2.3% – Decline in Vancouver home prices in December from a year ago, according to MLS Home Price Index

How 2012 shaped up

Prices have softened in Vancouver, with the MLS Home Price Index benchmark price sliding 5.8 per cent, to $590,800, since reaching a peak of $625,100 in May.

That's the impact so far of the steep drop in sales that began in this city earlier than in the rest of the country, and has continued right through December. It's a sharp reversal for a city whose market was flying high in 2011, which set a record for sales with 30,595 homes changing hands over the MLS. Last year 25,030 homes changed hands, down 22.7 per cent. Economists had been predicting a correction, characterizing the market as frothy and overheated.
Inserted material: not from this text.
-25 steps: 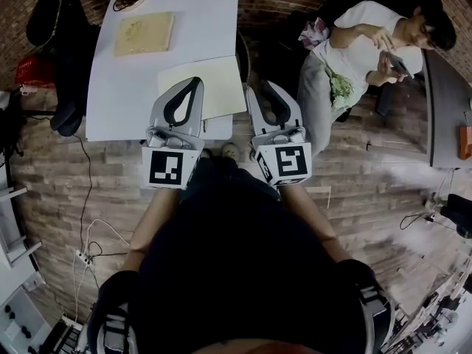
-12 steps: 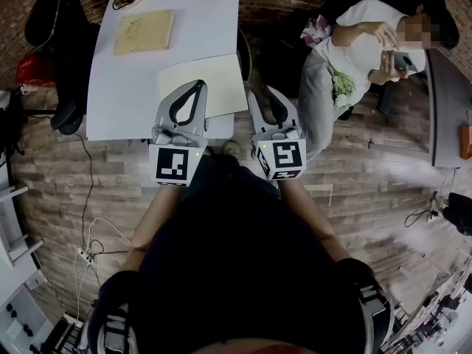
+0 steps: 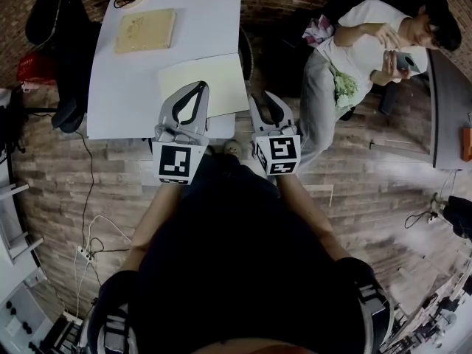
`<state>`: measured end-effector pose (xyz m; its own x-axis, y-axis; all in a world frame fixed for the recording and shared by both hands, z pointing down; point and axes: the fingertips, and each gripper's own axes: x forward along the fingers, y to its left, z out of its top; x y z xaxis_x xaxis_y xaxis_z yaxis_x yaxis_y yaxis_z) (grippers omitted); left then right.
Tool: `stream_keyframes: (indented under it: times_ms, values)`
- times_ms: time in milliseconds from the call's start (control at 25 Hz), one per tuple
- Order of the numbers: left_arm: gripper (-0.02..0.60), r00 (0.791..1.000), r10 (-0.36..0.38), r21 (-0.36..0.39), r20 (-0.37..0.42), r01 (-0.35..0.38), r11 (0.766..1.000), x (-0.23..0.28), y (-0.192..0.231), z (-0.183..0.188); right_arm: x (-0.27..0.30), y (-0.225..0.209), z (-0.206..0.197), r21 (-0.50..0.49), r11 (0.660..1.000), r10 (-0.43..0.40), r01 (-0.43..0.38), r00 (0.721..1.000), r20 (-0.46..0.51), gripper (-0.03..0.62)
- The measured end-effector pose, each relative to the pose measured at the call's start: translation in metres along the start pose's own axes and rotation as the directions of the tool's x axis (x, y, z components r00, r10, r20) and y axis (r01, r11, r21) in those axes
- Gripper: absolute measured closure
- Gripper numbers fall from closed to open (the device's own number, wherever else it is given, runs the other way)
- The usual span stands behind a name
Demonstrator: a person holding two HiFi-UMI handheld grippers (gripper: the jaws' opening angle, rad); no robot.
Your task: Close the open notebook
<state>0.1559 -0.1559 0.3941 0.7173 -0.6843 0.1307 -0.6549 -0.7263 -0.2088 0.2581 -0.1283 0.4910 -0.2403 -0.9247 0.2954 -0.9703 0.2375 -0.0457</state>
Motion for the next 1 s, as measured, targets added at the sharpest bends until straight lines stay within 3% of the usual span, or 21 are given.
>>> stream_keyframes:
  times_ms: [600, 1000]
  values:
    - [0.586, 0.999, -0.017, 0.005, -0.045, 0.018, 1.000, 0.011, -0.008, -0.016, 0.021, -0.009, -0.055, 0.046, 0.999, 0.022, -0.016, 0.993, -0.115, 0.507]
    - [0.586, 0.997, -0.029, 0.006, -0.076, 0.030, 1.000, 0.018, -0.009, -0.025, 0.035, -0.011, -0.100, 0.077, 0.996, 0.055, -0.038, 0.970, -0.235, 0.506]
Sales last month were 38.4-per-cent lower than the average sales for December over the past 10 years. New listings were down 12.6 per cent from a year ago.

Local perspectives

Whether today's conditions amount to a correction, a cooling or a passing standoff doesn't matter much to Jason Stewart, a retiree who moved from Toronto to Vancouver last year.

After scouring B.C. listings and trudging through dozens of open houses, he and his wife have decided to remain renters.
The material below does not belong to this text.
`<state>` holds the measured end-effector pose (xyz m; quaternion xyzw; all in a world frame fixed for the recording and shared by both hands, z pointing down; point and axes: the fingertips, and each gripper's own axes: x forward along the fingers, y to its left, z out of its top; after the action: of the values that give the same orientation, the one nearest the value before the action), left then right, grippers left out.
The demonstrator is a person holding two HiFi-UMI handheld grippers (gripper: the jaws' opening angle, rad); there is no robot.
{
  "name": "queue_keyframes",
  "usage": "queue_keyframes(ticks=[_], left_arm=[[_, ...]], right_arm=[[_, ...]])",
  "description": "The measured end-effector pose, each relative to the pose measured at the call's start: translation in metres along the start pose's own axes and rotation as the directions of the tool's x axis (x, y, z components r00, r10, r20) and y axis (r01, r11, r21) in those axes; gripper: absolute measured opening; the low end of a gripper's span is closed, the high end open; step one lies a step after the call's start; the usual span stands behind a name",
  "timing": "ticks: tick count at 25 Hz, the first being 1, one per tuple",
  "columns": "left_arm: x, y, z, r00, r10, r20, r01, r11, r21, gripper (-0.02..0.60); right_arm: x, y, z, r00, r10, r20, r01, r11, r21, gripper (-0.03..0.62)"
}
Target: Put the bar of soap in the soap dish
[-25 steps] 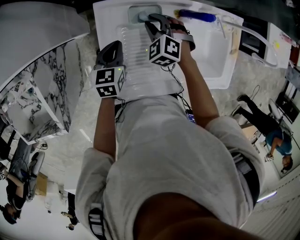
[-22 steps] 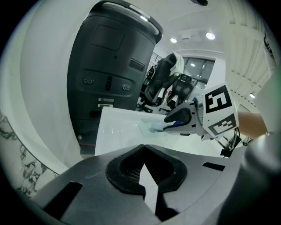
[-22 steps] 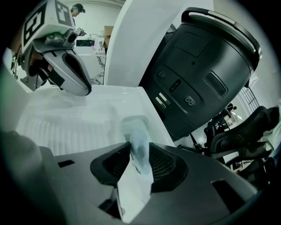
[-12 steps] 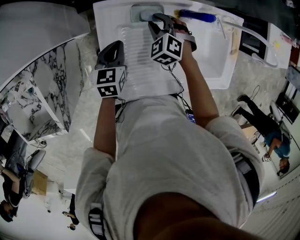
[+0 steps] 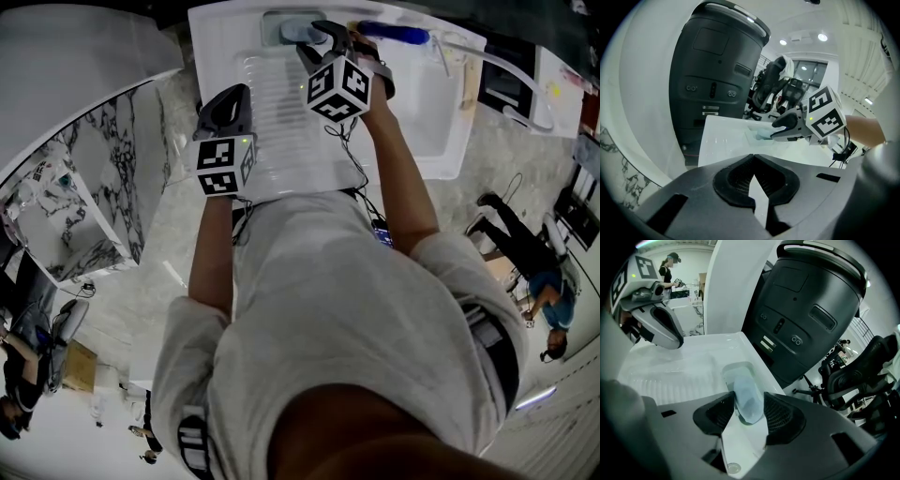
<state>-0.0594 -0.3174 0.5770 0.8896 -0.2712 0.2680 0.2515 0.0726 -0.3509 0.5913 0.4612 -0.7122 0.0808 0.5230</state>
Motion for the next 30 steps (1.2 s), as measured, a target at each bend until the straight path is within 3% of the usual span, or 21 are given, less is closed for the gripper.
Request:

"We just found that going through a multitude of open houses, both in downtown Vancouver, the Main Street area, Commercial Drive – and out in Port Moody – people were asking a heck of a lot for very little," Mr. Stewart says.
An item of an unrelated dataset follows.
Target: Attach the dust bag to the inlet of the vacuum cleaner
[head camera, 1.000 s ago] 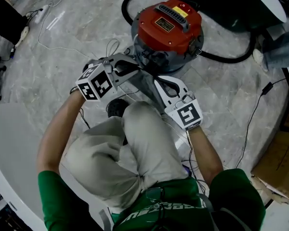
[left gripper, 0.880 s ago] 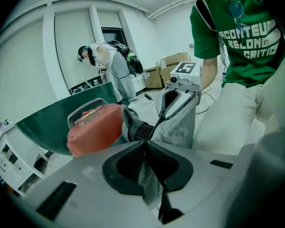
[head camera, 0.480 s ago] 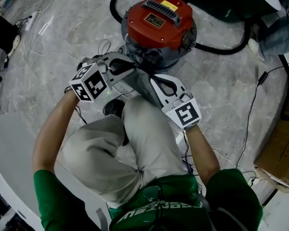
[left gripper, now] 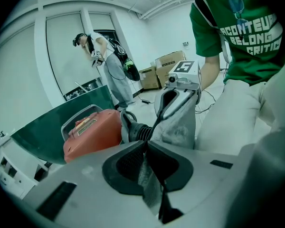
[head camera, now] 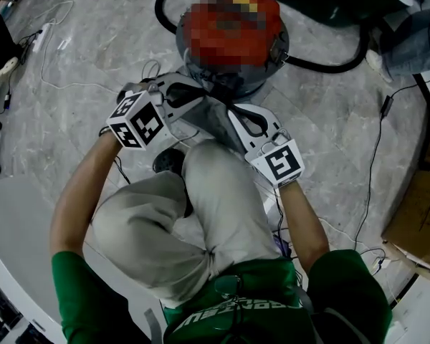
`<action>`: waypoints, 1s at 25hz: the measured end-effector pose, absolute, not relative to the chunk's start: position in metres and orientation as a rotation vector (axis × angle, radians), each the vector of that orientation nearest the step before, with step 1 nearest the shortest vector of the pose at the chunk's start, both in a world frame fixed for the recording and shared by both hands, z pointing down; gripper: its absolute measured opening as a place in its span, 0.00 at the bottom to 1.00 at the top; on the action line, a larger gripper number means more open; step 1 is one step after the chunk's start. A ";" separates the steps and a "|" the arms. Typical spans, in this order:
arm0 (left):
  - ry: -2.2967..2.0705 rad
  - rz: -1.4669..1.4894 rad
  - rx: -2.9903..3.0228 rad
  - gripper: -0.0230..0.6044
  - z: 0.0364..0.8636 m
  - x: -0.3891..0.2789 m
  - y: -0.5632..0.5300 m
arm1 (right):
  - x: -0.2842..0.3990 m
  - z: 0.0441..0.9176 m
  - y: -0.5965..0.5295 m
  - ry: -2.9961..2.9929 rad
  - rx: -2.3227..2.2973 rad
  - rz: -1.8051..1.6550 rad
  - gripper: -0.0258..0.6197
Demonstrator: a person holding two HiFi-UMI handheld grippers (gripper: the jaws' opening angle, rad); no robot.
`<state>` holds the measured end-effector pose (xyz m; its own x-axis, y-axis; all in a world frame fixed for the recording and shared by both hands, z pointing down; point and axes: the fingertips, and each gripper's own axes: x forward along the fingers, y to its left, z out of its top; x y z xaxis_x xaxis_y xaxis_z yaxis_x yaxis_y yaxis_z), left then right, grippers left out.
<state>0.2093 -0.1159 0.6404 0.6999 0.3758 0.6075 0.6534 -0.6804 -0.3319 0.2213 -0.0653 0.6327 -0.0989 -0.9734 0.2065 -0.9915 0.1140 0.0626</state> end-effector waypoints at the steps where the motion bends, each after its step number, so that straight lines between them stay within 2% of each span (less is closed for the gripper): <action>1: -0.784 -0.683 -2.369 0.07 0.640 0.210 -0.116 | 0.222 0.633 -0.065 -2.185 1.964 0.137 0.06; 25: -0.787 -0.599 -2.406 0.08 0.640 0.247 -0.108 | 0.266 0.632 -0.058 -2.078 2.077 0.168 0.07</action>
One house he has had his eye on, a fixer-upper he has been told was once used as a grow op, is still on the market nearly three months after it was listed for more than $500,000.

"It's still listed at $599,000 – which means, drop the price – if you're serious, drop it," he says.

"I think what's happened is that, last year, a lot of people were unrealistic in what they thought they could sell their properties for," says Ed Gramauskas of Dexter Associates Realty in Vancouver.

"We saw the big spike the previous year … West Side detached houses just went through the roof and everybody thought it would continue.

"Everybody's expectations were way too high."

Some would-be sellers took their homes off the market, discouraged by softening prices and a glut of listings.

"The consumer nowadays is very savvy as to what values are," Mr. Gramauskas says. "And when they saw this enormous amount of inventory that was way overpriced, a lot of consumers backed off and said, 'No, I don't think so.' "

He expects some of those listings to resurface at reduced prices.